Um den 21. Dezember herum erleben Sie und auch Ihre Pflanzen die kürzesten und zugleich dunkelsten Tage des Jahres. Die Sonne erhebt sich auch mittags kaum über 15 Grad über den Horizont – im Juni sind es 60 Grad. Wer jetzt in der Küche (oder besser in einem etwas kühleren, ca. 16 Grad warmen Raum) Kräuter ziehen möchte, kauft sich am besten eine gute Lichtquelle.

Wer sich intensiver mit Leuchten für Pflanzen beschäftigen möchte, sollte ein paar der zunächst verwirrenden Messgrößen wie Lumen, Lux und Lichtfarbe kennen.

Eine der an Pflanzen angepasste Leuchten finden Sie im Blogbeitrag vom 8. Oktober 2019.

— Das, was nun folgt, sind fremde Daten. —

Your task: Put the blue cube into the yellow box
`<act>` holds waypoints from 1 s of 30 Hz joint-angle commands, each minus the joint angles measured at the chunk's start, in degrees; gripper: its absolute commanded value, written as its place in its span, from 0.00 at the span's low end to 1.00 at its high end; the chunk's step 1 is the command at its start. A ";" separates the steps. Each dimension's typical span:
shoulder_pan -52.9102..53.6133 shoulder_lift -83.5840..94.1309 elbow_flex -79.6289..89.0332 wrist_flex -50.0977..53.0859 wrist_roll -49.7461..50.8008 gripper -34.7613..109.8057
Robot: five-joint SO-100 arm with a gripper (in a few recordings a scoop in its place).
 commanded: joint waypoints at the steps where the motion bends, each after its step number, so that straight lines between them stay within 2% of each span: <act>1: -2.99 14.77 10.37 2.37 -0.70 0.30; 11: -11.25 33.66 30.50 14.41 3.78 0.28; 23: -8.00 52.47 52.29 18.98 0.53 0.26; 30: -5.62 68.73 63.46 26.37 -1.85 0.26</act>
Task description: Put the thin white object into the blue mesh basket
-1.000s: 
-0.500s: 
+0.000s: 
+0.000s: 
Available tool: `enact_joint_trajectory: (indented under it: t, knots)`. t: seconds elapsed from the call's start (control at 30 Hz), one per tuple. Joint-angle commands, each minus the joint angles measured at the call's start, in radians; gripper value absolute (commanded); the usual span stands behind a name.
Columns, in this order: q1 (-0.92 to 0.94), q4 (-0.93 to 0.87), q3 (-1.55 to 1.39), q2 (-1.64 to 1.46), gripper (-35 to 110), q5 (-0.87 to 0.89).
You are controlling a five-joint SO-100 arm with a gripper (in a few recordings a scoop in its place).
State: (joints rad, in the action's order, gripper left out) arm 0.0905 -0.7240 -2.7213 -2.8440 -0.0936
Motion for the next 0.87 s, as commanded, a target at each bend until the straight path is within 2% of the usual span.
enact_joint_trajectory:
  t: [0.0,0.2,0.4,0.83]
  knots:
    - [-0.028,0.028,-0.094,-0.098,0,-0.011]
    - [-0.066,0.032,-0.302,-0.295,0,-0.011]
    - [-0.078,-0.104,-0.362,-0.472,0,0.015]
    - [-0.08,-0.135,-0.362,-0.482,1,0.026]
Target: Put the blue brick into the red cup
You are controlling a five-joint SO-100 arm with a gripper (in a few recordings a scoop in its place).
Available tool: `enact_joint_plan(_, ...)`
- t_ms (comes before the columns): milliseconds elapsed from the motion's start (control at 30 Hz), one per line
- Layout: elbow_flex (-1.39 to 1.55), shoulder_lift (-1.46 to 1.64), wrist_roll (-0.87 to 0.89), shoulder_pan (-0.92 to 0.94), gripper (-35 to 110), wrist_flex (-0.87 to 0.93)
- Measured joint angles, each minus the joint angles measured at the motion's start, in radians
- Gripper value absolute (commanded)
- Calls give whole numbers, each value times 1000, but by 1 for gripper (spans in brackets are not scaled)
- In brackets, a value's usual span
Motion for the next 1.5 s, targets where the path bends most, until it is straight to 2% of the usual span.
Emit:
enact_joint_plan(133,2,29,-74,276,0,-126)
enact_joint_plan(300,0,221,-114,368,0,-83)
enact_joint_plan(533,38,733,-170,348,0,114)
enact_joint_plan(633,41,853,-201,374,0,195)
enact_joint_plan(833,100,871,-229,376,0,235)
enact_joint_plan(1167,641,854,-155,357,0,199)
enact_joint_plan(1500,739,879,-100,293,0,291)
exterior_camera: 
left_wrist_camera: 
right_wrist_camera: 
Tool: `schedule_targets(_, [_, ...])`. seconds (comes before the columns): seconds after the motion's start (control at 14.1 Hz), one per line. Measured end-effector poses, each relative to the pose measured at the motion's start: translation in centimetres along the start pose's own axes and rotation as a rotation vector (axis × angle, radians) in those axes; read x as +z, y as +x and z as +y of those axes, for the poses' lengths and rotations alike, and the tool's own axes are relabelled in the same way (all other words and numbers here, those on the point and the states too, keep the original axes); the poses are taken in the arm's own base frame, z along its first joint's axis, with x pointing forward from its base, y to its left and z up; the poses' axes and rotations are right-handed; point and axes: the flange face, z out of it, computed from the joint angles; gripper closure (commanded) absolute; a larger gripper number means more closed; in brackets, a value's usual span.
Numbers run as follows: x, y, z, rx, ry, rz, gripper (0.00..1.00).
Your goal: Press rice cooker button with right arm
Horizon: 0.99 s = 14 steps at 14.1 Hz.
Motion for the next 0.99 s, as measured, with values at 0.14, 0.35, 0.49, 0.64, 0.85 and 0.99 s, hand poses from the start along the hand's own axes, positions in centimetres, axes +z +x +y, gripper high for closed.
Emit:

LED macht‘s möglich: Frische Kräuter auch im Winter

Schluss mit dem Lichtwirrwar

Lichtstrom

Der Lichtstrom einer Lampe, also ihre „Lichtleistung“, wird in Lumen (lm) gemessen. Z. B. eine alte Glühbirne mit 40 Watt sendet 400 Lumen aus, und zwar in alle Richtungen. Moderne Lampen leisten oft genauso viel, aber mit geringerem Stromverbrauch.

Lichtstärke

Die Lichtstärke in Candela (cd) gemessen beschreibt den Anteil des Lichtstroms, die eine Lampe in eine Richtung, bzw. in einen Raumwinkel aussendet. Entscheidend ist nämlich der Anteil des Lichtstroms, den die Lampe in Richtung unserer Pflanzen schickt. Weil moderne Leuchten zumeist (fast) ihre ganze Lichtleistung nur in eine Richtung strahlen, findet man die Messgröße Candela seltener

Beleuchtungsstärke

Bei den Pflanzen wird die ankommende Beleuchtungsstärke in Lux (lx) gemessen. Ist das zu wenig, lässt sich die Beleuchtungsstärke in Lux mit einer leistungsfähigeren Lampe ebenso beheben wie mit einer Annäherung der Lichtquelle zu den Pflanzen. Die Beleuchtungsstärke in Lux sinkt um das vierfache ab, wenn man die Lampe in doppelter Entfernung aufstellt. Daraus folgt auch: Wenn ich eine Pflanze weg vom Fenster in den Raum hole, erhält sie schnell um ein Vielfaches viel weniger Licht.

Farbtemperatur

Sowohl für unser Auge wie für Pflanzen ist die Farbtemperatur in Kelvin wichtig. Auf der Sonne herrschen 5778 K, durch Brechungsverluste hat Tageslicht noch über 5300 K und ist weiß. Neutralweiße Lampen haben um 4000 Kelvin, warmweiße Lampen unter 3300 Kelvin. Alte Glühbirnen (glühender Wolframdraht) haben um 2000 K, eine Kerzenflamme um 1500 K. Vorstellen kann man sich das, indem man sich ein Stück heißes Eisen vorstellt, das zunächst rötlich, dann gelblich und bei noch weiter steigender Temperatur gelblich-weiß glühend wird.

Wellenlänge

Die Farbtemperatur weißlich erscheinender Leuchten setzt sich zusammen aus dem Spektrum der von der Lichtquelle erzeugten Einzelfarben mit ihrer jeweils spezifischen Wellenlänge. Rotes Licht hat eine Wellenlänge über 630 nm (Nanometer), blaues von unter 480 nm. Dazwischen liegen die anderen für unser Auge sichtbaren und aufnehmbaren Farben orange, gelb und grün. Wir nehmen eine Lampe als nahezu weiß wahr, wenn sie alle Wellenlängen aussendet, für die unser Auge empfänglich ist (längere Wellen als 710 und kürzere als 380 nm sehen wir nicht). Unter einer solchen Beleuchtung können wir alle Farbtöne z.B. einer Blüte fast wie bei Tageslicht wahrnehmen. Eine scheinbar weiß leuchtende Lampe kann aber auch zB viel hellrot und Blau, aber kein gelb abstrahlen. Unter einer solche Lampe nehmen wir Farbtöne einer Blüte anders als bei Tageslicht wahr. Früher musste man beim Kleidungskauf auch manchmal auf die Straße, um die richtige Farbabstimmung vornehmen zu können, wenn die Ladenbeleuchtung eben nicht alle Farben gleichmäßig enthielt. Pflanzen brauchen zum Wachstum vor allem rotes Licht (bis in den unsichtbaren Bereich hinein) und zusätzlich auch blaues um etwa 480 nm. LED-Lampen für Pflanzen sollten in diesen Bereichen besonders leuchtstark sein. Für unser Auge erscheinen sie oft rosa-violett.